EU und Japan kritisieren Vorschlag der Welthandelsorganisation zur Agrarpolitik. EU sieht eigene Bemühungen zur Zollsenkung nicht gewürdigt. WTO will zwar Importzölle senken, Subventionen für Weltmarktpreisen aber weiter erlauben

aus Brüssel DANIELA WEINGÄRTNER

Spätestens am 31. März müssen die Mitglieder der Welthandelsorganisation ihre Vorschläge für die nächste Verhandlungsrunde im September abliefern. Kurz vor Ablauf der Frist werden die Kommentare der Hauptakteure schärfer. In Tokio und Brüssel sorgte gestern ein Positionspapier des WTO-Verhandlungsführers für Agrarfragen, Stuart Harbinson, für Aufregung. Darin heißt es, die Industrieländer sollten zwar Exportsubventionen und Importzölle für Agrarprodukte erheblich senken. Wettbewerbsverzerrende Maßnahmen wie Marktstützungspreise bleiben aber bestehen.

Der Vorschlag sei unausgewogen, sagte Japans Landwirtschaftsminister Tadamori Oshima, er bevorzuge die Großexporteure von landwirtschaftlichen Produkten. In Tokio wird ab Freitag ein dreitägiges Vorbereitungstreffen für die nächste Runde im September in Mexiko stattfinden. Auch EU-Agrarkommissar Franz Fischler ließ an Harbinsons Vorschlägen kein gutes Haar. „Damit werden unsere Anstrengungen, die Verpflichtungen aus der vorangegangenen Runde in Doha zu erfüllen, bestraft. Diejenigen, die Doha ignorierten, werden belohnt“, sagte Fischler an die Adresse der USA. Sie missbrauchten „Schlupflöcher“ in dem vorangegangenen Abkommen, um wettbewerbsverzerrende Subventionen von acht Milliarden Dollar jährlich an ihre Bauern zu zahlen. Diese Kritik bezieht sich auf die „De minimis“-Klausel, nach der Subventionen von weniger als 5 Prozent des Warenwertes nicht berücksichtigt werden.

Der Tatsache, dass bereits im Rahmen der Agenda 2000 in der EU Exportbeihilfen um 45 Prozent, produktionsgebundene Subventionen um 55 Prozent abgebaut würden, trage das Harbinson-Papier nicht Rechnung. In einem Zeitraum von fünf Jahren werde die EU ihre Beihilfen um mehr als die Hälfte reduzieren und in den fünf Jahren danach ganz auslaufen lassen.

„Wir verlangen, dass die Vereinbarungen von Doha eingehalten und gleiche Ausgangsbedingungen für alle entwickelten Länder geschaffen werden“, sagte Fischler.
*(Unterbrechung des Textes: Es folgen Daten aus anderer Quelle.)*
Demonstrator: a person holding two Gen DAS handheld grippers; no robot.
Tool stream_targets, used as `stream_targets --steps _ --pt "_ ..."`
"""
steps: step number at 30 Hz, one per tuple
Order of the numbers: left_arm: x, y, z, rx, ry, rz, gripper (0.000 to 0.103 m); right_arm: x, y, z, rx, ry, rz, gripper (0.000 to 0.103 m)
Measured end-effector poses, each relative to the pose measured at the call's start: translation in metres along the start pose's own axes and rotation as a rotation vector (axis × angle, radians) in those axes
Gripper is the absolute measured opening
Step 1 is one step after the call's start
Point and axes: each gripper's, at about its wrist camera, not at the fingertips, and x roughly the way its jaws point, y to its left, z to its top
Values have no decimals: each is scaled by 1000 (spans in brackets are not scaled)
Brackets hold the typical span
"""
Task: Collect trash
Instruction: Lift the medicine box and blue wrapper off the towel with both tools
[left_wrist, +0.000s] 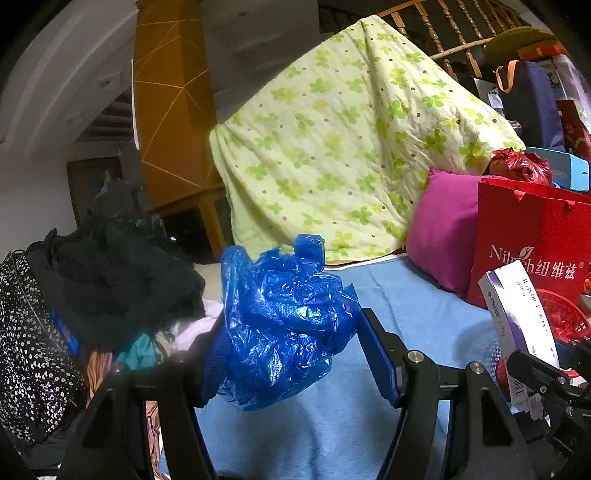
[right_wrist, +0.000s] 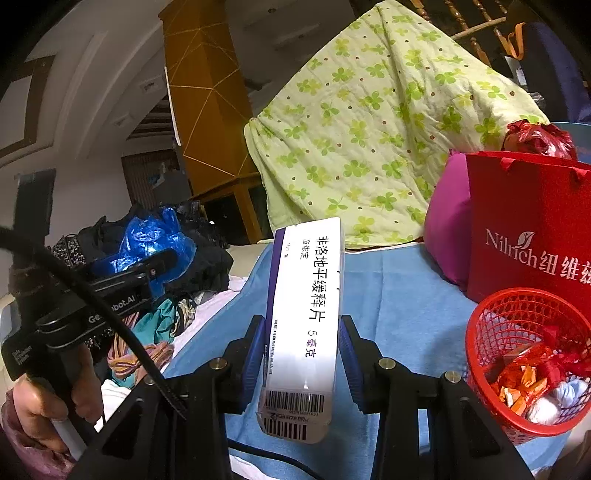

Auch die Entwicklungsländer würden durch den Vorschlag benachteiligt – dabei seien sich alle theoretisch einig, dass die nächste WTO-Runde die Handelschancen der ärmsten Länder berücksichtigen müsse.

Große Probleme sieht Fischler auch für die so genannte Green box, in der Subventionen für Umweltschutz, Landschaftspflege und artgerechte Tierhaltung zusammengefasst sind. Diese Beihilfen sollen nach dem Vorschlag Harbinsons abgebaut werden. Damit würde aber das Herzstück der EU-Agrarreform infrage gestellt. Denn Fischler will die Bauern künftig nicht mehr dafür bezahlen, dass sie Nahrungsmittel herstellen, die auf dem Weltmarkt nicht konkurrieren können. Er will ihnen ein Grundeinkommen als Bewahrer der Kulturlandschaft garantieren.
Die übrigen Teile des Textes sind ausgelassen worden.